#### [The task]
All lines at or after the one containing "Where is the hand-held right gripper left", up to the last line of the material, must be repeated exactly, and no others.

#### [Supplied data]
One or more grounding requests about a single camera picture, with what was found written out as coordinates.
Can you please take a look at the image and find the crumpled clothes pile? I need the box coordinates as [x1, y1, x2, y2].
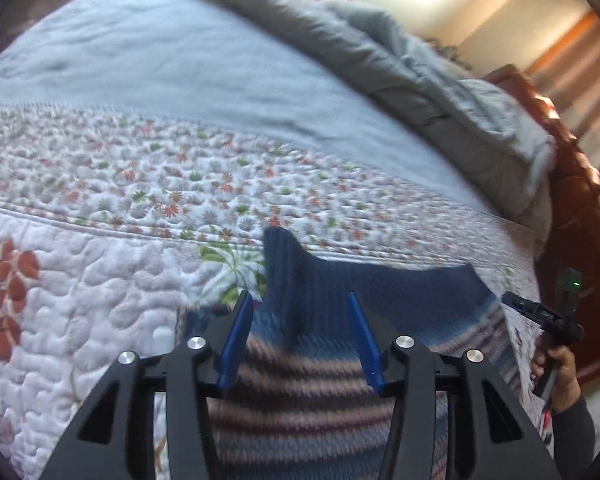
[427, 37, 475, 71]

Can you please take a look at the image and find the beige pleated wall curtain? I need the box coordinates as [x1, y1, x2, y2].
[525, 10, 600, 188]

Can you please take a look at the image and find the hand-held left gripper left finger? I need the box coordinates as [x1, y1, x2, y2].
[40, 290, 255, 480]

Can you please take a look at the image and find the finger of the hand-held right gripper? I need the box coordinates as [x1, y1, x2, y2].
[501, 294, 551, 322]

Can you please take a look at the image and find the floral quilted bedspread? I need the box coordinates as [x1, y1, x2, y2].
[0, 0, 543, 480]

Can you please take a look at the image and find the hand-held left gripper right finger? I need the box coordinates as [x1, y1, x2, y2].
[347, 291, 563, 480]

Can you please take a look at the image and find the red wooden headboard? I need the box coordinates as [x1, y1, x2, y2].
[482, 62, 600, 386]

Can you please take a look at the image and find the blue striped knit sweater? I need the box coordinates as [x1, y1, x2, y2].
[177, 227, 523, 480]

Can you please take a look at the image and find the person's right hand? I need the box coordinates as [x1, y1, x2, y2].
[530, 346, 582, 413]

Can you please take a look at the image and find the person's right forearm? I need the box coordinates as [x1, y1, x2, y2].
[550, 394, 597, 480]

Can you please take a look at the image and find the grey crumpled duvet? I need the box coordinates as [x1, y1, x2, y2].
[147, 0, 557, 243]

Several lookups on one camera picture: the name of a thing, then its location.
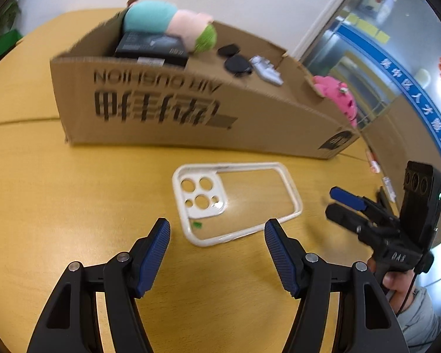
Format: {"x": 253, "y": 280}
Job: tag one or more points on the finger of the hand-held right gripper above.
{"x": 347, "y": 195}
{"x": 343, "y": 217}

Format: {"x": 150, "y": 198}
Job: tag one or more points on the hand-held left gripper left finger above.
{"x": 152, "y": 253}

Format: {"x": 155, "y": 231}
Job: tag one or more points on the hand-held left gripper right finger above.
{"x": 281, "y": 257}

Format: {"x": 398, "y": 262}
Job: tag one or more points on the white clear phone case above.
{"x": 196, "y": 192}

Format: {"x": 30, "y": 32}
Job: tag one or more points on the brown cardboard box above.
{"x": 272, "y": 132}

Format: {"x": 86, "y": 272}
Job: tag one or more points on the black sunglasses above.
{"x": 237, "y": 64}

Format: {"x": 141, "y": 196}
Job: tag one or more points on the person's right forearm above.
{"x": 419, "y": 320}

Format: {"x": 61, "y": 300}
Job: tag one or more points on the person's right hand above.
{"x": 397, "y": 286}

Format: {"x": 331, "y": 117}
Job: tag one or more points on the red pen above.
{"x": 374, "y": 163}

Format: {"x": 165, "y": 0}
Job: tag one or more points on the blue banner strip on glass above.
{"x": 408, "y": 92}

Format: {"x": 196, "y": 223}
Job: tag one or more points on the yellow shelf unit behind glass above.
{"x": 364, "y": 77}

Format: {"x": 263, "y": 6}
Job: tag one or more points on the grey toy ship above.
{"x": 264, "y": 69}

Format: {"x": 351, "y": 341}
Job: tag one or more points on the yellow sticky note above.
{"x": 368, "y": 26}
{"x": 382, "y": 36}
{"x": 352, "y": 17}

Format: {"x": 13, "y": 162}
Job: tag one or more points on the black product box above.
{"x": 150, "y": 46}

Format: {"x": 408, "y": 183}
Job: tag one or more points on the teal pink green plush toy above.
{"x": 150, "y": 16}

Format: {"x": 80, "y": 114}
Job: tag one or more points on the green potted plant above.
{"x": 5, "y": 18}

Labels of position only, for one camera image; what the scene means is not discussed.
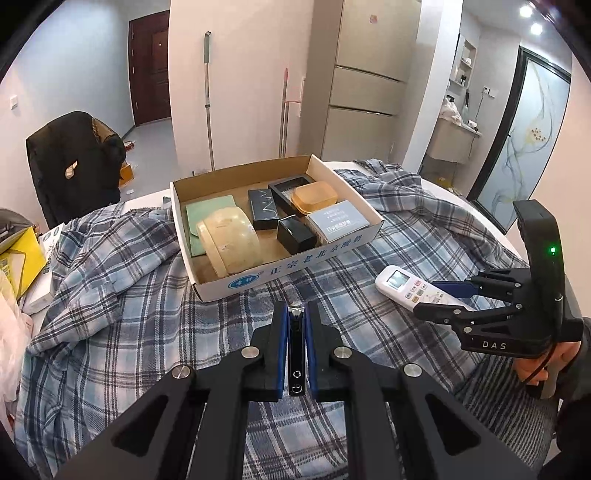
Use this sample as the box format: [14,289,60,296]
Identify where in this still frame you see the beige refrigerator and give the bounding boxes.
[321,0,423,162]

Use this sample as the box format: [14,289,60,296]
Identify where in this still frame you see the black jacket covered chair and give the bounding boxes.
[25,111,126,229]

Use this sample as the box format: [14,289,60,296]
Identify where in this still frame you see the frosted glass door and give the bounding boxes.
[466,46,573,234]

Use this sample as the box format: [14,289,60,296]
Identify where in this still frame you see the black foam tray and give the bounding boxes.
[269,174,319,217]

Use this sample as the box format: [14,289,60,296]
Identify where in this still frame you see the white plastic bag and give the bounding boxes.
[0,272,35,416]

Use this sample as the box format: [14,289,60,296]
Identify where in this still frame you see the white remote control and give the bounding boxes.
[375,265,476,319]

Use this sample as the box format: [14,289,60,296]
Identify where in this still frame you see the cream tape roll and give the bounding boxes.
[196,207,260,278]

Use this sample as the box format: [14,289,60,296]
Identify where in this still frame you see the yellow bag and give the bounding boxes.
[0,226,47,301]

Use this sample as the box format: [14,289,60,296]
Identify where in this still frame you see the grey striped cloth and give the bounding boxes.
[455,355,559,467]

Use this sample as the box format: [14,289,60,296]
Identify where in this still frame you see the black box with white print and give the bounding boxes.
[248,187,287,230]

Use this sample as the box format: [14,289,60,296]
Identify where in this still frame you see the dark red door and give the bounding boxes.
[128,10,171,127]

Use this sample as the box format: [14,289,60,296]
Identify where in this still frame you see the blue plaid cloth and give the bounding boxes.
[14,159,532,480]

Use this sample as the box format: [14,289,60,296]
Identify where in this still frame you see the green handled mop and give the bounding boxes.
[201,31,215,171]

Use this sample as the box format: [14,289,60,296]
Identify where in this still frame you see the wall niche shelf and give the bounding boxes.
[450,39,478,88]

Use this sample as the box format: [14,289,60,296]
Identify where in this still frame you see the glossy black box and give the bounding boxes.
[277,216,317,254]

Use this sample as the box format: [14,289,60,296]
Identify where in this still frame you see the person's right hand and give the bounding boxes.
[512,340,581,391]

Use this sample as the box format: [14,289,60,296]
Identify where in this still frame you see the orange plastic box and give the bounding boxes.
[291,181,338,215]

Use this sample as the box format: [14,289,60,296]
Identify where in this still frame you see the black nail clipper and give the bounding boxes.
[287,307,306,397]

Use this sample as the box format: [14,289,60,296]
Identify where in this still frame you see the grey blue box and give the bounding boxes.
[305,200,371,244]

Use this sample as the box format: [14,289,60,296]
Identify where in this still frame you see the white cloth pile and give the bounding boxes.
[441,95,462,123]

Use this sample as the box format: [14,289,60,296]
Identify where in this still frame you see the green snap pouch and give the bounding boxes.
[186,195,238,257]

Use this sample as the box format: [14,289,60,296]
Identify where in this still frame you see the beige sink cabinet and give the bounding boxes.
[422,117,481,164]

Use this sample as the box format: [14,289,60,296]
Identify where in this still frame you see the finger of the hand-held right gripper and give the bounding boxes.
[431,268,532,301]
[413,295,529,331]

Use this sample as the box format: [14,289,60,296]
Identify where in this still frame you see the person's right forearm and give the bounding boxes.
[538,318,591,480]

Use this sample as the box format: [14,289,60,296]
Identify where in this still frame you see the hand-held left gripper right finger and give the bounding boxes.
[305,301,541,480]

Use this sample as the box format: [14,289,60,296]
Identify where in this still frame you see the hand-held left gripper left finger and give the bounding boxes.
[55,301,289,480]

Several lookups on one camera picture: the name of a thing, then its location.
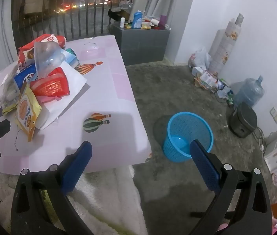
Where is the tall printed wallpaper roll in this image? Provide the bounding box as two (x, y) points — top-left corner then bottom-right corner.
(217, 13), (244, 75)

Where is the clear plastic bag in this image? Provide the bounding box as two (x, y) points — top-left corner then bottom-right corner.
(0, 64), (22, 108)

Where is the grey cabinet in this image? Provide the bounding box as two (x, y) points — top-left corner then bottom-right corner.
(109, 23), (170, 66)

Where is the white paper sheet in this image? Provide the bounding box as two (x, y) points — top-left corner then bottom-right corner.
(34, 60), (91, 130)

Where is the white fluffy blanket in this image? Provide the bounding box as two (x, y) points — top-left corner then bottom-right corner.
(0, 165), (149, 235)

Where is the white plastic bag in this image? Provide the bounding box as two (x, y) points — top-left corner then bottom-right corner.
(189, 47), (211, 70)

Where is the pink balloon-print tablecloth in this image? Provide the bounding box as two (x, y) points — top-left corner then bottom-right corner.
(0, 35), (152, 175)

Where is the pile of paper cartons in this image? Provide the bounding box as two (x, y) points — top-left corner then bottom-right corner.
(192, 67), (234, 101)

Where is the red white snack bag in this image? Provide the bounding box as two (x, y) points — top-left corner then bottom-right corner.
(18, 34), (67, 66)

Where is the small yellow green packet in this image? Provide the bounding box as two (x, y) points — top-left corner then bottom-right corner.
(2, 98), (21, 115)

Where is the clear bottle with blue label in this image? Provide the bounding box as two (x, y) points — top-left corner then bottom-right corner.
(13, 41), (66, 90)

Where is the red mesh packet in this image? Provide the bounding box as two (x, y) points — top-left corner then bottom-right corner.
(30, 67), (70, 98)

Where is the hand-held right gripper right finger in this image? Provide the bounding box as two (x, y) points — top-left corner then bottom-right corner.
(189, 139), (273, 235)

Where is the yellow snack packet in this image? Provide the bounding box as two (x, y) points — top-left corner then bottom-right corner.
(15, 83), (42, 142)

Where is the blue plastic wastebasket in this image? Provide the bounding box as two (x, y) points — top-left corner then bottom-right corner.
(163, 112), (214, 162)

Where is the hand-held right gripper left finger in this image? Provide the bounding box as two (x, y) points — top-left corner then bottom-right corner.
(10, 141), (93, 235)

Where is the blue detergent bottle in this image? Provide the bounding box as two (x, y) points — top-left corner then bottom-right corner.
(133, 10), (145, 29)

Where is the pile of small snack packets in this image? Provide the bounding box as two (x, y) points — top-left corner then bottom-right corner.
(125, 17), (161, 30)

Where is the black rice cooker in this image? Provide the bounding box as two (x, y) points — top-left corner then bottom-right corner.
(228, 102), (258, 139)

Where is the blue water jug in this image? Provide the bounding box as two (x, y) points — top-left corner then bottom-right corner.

#### [Response area]
Where is the hand-held right gripper left finger in this image? Provide the bounding box as two (x, y) points — top-left corner then bottom-right corner.
(10, 141), (93, 235)

Where is the blue detergent bottle in this image? Provide the bounding box as two (x, y) points — top-left corner then bottom-right corner.
(133, 10), (145, 29)

Where is the pile of small snack packets in this image? Provide the bounding box as two (x, y) points — top-left corner then bottom-right corner.
(125, 17), (161, 30)

Where is the black rice cooker in this image? Provide the bounding box as two (x, y) points — top-left corner then bottom-right corner.
(228, 102), (258, 139)

Where is the blue water jug in this image? Provide the bounding box as two (x, y) points — top-left corner then bottom-right corner.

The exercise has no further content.